Help other customers find the most helpful reviews 
Was this review helpful to you? Yes No


3 of 4 people found the following review helpful:
5.0 out of 5 stars an amazing book!, June 1, 2000
By A Customer
This review is from: Overshoot (Paperback)
I picked this book up because some of it is set in my town, but I keep re-reading it because of the ideas she so intelligently expresses. This book is a warning about what could happen if we don't pay attention to the environment (are you listening, Exxon/Mobil? ). It is also a hopeful view about humans moving toward healing each other & the environment by rediscovering spirituality; yet Clee doesn't condemm technology. Technology, wisely used, is part of the solution.

I've heard that Ms Clee is working on 2 books -- I can't wait till they come out!

Help other customers find the most helpful reviews 
Was this review helpful to you? Yes No


10 of 15 people found the following review helpful:
1.0 out of 5 stars A Disaster, November 1, 2002
By 
not4prophet (North Carolina) - See all my reviews
This review is from: Overshoot (Paperback)
Let me start by saying that I don't judge novels by the message that the author is trying to deliver. I judge them by how effective they are at getting that message across. "Overshoot" has the right message, but the wrong delivery. The book is ineffective and unsubtle in almost every possible way. It's almost universally agreed that powerful novels don't feature long passages where the author simply drops the story and instead just starts directly telling the reader what their message is. In "Overshoot" the narrator is constantly breaking into lecture mode, going on for paragraph after paragraph about how evil it is to disrespect the environment.
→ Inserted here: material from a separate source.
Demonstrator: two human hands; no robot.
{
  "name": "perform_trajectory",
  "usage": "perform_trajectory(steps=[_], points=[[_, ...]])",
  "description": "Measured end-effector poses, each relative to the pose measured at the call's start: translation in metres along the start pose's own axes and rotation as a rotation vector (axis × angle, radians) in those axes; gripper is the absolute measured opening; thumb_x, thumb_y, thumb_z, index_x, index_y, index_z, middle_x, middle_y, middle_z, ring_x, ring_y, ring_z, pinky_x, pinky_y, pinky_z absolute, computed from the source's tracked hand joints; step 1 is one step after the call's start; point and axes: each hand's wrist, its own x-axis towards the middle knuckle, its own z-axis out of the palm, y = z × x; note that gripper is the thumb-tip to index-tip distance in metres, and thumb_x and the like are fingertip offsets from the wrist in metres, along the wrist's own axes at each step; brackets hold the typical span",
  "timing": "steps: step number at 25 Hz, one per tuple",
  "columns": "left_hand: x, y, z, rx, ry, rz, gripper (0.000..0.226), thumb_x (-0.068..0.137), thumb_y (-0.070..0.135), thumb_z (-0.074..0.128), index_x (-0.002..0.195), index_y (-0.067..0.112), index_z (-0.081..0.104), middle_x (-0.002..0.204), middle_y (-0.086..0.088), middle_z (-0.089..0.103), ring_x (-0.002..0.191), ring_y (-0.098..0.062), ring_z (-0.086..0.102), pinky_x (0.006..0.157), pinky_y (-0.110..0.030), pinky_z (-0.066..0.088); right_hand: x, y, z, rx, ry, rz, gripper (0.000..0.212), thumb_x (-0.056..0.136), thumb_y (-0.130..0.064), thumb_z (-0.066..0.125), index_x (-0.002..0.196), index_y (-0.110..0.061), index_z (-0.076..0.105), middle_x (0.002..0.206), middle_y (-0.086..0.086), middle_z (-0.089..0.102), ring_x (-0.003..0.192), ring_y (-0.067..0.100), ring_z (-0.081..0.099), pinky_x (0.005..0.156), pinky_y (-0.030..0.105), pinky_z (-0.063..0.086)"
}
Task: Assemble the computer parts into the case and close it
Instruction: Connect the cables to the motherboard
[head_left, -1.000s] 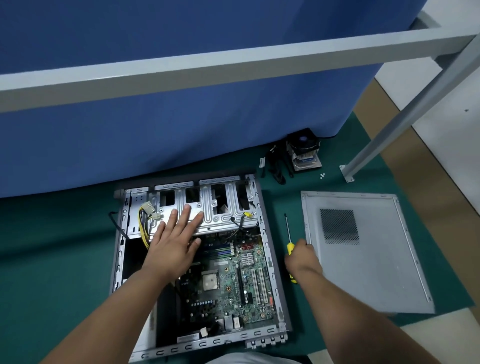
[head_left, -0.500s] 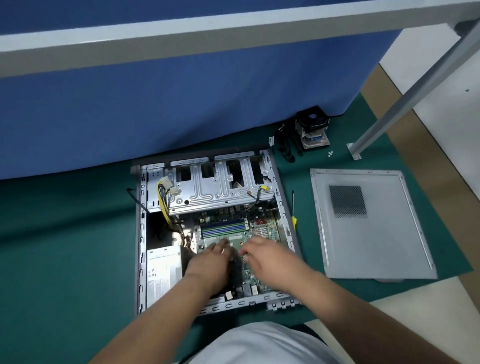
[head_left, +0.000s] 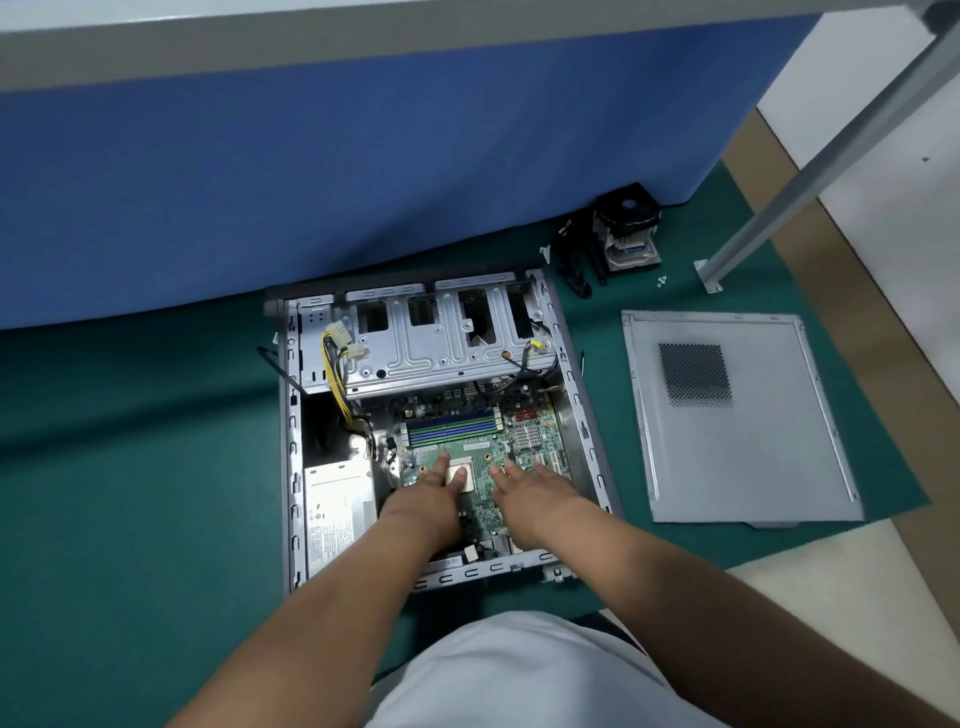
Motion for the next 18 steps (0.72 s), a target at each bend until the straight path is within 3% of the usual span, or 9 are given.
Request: perform_trajectory(steps=[6,8,10,11,13,15,18], points=[[-0.005,0.0,-0.008,0.079,-0.027,-0.003,0.084,0.1,0.005,0.049,0.164,0.034,0.003,0.169,0.003,-0.021,0.156,-0.031,0.019,0.121,-0.051,0.033,0.0,-0.006,-0.007,0.017,-0.04,-0.005,0.065,0.103,-0.012,0.045,0.163,-0.02,0.019,0.17,0.004,-0.013,0.157,0.028,-0.007,0.127,0.052,0.005],[-0.011,0.002,-0.014,0.272,0.022,0.005,0.071,0.102,0.013,0.051,0.163,0.032,0.02,0.172,0.0,0.005,0.15,-0.033,0.033,0.118,-0.052,0.035,-0.006,-0.001,-0.009,0.12,-0.02,-0.018,0.065,0.101,-0.009,0.044,0.162,-0.021,0.023,0.171,0.0,-0.01,0.158,0.03,0.001,0.127,0.051,0.014],[-0.016,-0.004,-0.022,0.586,0.166,0.017,0.051,0.101,0.03,0.056,0.151,0.028,0.045,0.157,-0.002,0.045,0.142,-0.031,0.044,0.12,-0.053,0.028,-0.018,0.007,-0.011,0.267,0.087,-0.035,0.058,0.102,-0.014,0.045,0.158,-0.019,0.034,0.172,-0.003,0.004,0.154,0.03,0.021,0.124,0.048,0.026],[-0.018,-0.01,-0.026,0.699,0.208,0.002,0.047,0.1,0.036,0.058,0.145,0.027,0.051,0.149,-0.002,0.055,0.141,-0.029,0.044,0.121,-0.054,0.023,-0.026,0.01,-0.011,0.354,0.172,-0.044,0.053,0.103,-0.02,0.045,0.156,-0.019,0.039,0.171,-0.003,0.012,0.151,0.028,0.029,0.122,0.046,0.03],[-0.024,-0.023,-0.04,0.754,0.213,-0.064,0.045,0.098,0.038,0.06,0.142,0.025,0.056,0.143,-0.002,0.059,0.14,-0.028,0.043,0.12,-0.051,0.023,-0.042,0.019,-0.01,0.453,0.398,-0.041,0.048,0.104,-0.026,0.047,0.151,-0.021,0.046,0.165,-0.002,0.032,0.146,0.024,0.038,0.122,0.043,0.03],[-0.026,-0.031,-0.049,0.684,0.183,-0.081,0.042,0.099,0.029,0.06,0.14,0.021,0.057,0.144,-0.004,0.058,0.139,-0.029,0.043,0.118,-0.048,0.027,-0.05,0.03,-0.007,0.359,0.653,-0.001,0.042,0.1,-0.023,0.051,0.141,-0.022,0.058,0.15,-0.001,0.053,0.143,0.02,0.042,0.124,0.04,0.024],[-0.032,-0.028,-0.053,0.684,0.178,-0.008,0.044,0.099,0.02,0.06,0.142,0.02,0.055,0.146,-0.005,0.055,0.139,-0.028,0.041,0.115,-0.046,0.032,-0.058,0.045,0.0,0.182,0.752,0.059,0.032,0.096,-0.026,0.054,0.124,-0.024,0.069,0.133,-0.004,0.066,0.143,0.018,0.042,0.126,0.038,0.012]])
The resulting tone of preachiness is the book's defining characteristic, although there are any number of other annoying factors.

The book is set in Berkeley in the year 2032, when an ecological crisis and a series of international conflicts bring the world to the brink of disaster. The main character is an 80-year-old named Moira, who narrates her life through a series of flashbacks. Starting from when she was a child in the 1950's, she describes the events changing political movements that she witnessed during her lifetime. Perhaps the strangest aspect of the book is that once she reaches the 1990's, she simply skips directly to the present 2032 without giving us any clue as to what sort of disasters happened to turn the world into the shambles that's displayed during the final chapters. It's as if the author simply grew bored with the book around page 300 and decided to skip straight to the ending without caring whether or not it made sense.
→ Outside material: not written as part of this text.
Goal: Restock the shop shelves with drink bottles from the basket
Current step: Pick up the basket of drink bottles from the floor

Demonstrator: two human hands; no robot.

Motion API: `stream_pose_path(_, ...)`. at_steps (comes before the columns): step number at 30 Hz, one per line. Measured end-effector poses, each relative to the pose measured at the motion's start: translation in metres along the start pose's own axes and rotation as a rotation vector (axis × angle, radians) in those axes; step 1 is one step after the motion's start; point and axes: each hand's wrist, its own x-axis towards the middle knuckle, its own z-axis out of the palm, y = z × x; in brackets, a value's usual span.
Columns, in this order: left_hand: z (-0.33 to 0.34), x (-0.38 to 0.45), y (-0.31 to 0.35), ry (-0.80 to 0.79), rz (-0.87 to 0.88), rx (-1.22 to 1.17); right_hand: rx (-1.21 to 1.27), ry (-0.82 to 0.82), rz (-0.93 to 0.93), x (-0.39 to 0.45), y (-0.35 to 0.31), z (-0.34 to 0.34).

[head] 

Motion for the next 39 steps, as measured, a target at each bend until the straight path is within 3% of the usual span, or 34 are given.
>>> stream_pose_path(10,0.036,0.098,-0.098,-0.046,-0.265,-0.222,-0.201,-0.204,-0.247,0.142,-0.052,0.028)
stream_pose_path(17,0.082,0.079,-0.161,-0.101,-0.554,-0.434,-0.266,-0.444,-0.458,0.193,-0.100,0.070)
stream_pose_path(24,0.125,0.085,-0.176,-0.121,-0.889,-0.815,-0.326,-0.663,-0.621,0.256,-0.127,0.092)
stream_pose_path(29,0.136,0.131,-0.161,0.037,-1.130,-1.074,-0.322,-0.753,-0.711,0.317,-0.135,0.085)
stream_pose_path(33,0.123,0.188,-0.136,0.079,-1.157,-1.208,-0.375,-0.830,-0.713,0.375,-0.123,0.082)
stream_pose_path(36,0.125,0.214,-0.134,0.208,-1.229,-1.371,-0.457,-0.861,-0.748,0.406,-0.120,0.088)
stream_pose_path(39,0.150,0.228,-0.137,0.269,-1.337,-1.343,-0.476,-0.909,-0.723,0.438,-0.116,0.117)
While some of her descriptive writing is quite good, the author appears to have no understanding of how normal people talk during their everyday conversations. Her characters use words like "provisions" instead of "food" and "compact disc player" instead of "CD player", and there's one scene where Moira encounters a drug dealer whose speech sounds more like an uptight English teacher than a street person. Almost all of the dialogue in "Overshoot" sounds stilted and unrealistic.

Literally everywhere you look in this book there's something that annoys you. At one point a character who's a Neopagan complains about the stereotypical representation of her religion in the media, yet members of her coven have names like "Red Wolf" and "Blue Otter". If Mona Clee had actually spent some time (five minutes, maybe) researching the topic, she would probably have learned that Neopagans are not actually named after colored animals. She throws in lots of pop culture references to things like "Star Wars" and "Jurassic Park", but she doesn't do it very well. For instance, when she visits a cottage with a thatched roof, the Moira remarks that "there could have been hobbits living there". Hello, doesn't the first sentence of "The Hobbit" clearly state that hobbits live underground. (I know it's a minor complaint, but I'm a big Tolkien fan and stuff like that irritates me.) One twenty-page chapter consisted solely of two characters using the internet for the first time while saying thing like "This internet has the power to bring people together" and "This internet will change the way we view the world", causing we to wonder whether I'd accidentally picked up an ad for a now-bankrupt ISP.
In summary, learn from my mistake and don't bother with this train wreck of a book.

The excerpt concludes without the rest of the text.